Brendan made an impatient movement with his head. ‘Aye, aye. I suppose so. You’ve forced it on me.’

‘And you, Maeve. Are you agreeable?’

‘Aye, Father. It would be a blessing, so it would.’

‘And why wouldn’t it?’ Brendan cut in sarcastically. ‘She takes off when the notion takes her and returns without a bone of shame in her body and makes demands. And you, Father, you encourage her and with not a word about how she’s behaved.’

‘That’s in the past, Brendan,’ the priest said. ‘The thing now is to look forward.’ He got to his feet and nodded to the pair of them. ‘I’m sure we can work something out.’ And to Maeve he added, ‘I’ll be around with the money on Friday evening, Maeve.’

‘Yes, Father.’

‘And, Brendan?’

‘I’ll be there, Father,’ Brendan growled. ‘Leave it so.’

The priest said not another word and Maeve only waited until the door shut after him before beginning to tidy up the table, ignoring Brendan, who still sat there brooding.

‘So,’ he said at last, ‘you conniving bitch, you have it all your own way.’

Maeve ignored him and he roared. ‘D’you hear what I say?’

Her insides jumped with fright, but she answered him steadily, ‘Yes, I hear you. I’m not deaf.’

Brendan shot up from his chair and, reaching his wife’s side in a second, twisted one of her arms up her back until she cried out with the pain of it. ‘Not deaf?’ he said. ‘Bloody insolent. I’ll show you who’s master here.’

He thrust Maeve from him as he spoke and she saw him fumbling with the loops on his belt. She cried, ‘You touch me with that and I’ll be off to St Catherine’s in the morning and bring the priest up to you.’

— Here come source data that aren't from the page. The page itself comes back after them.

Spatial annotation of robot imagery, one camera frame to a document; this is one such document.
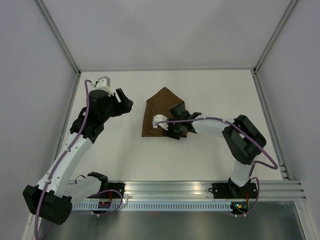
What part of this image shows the left aluminium frame post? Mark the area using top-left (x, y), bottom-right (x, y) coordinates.
top-left (34, 0), bottom-right (81, 76)

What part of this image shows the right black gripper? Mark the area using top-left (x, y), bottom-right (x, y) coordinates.
top-left (161, 116), bottom-right (183, 141)

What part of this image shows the right aluminium frame post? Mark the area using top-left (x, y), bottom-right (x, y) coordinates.
top-left (251, 0), bottom-right (300, 75)

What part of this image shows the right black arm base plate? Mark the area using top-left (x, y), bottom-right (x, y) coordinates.
top-left (208, 182), bottom-right (258, 200)

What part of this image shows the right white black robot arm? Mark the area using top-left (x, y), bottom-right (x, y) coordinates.
top-left (152, 104), bottom-right (267, 198)

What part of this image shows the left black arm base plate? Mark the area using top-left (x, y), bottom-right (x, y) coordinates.
top-left (99, 182), bottom-right (126, 199)

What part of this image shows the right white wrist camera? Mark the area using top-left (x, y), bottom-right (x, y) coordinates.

The punch hit her between the eyes and knocked her off her feet and she stumbled against the hearth and lay against the mantelpiece, trying to pull herself together.

‘Bring the priest,’ Brendan sneered. ‘There’s not one man around these doors will blame me for the hiding I’m going to give you. You made a bloody mug of me, working in the corner shop to get the money to leave. I was told after you left me – in fact the whole bloody place knew about it but me. All laughing at me, they were, and you most of all. Well, you won’t have reason to laugh when I’m finished with you.’

Maeve was more scared than ever. She wasn’t surprised that Brendan had found out about her job once she was away from the place. She’d been surprised it had been kept from him for so long. But as he saw it, she, and indeed all the rest of the women, by keeping quiet about it had been laughing up their sleeves at him and he never could bear being laughed at. She also knew that however good her reasons were for leaving Brendan, every man would agree that a wife couldn’t be allowed to walk out whenever she chose, and any that did should be taught a lesson they’d never forget to discourage others feeling the same way. She knew even if she were to scream blue murder those women would pretend they heard nothing.

There was no Elsie to save her this time, and Maeve saw with horror the glittering fire in Brendan’s eyes. Violence brought out a frenzied excitement in him and she watched as he slid his belt through the last loop of his trousers and raised it in the air.

Maeve let out a yelp as the belt cut into her shoulder, and then with a sudden leap she was the other side of the table. The room, as she viewed it through her puffy eyes, refused to stay still, and Brendan appeared to sway in front of her as she spat out, ‘Leave me be. If I lose this baby, I will be along to Father Trelawney so fast my feet won’t touch the floor. I’ve told him I’ll hold him responsible – him and Father O’Brien – and I’ll show them what you’ve done to me.’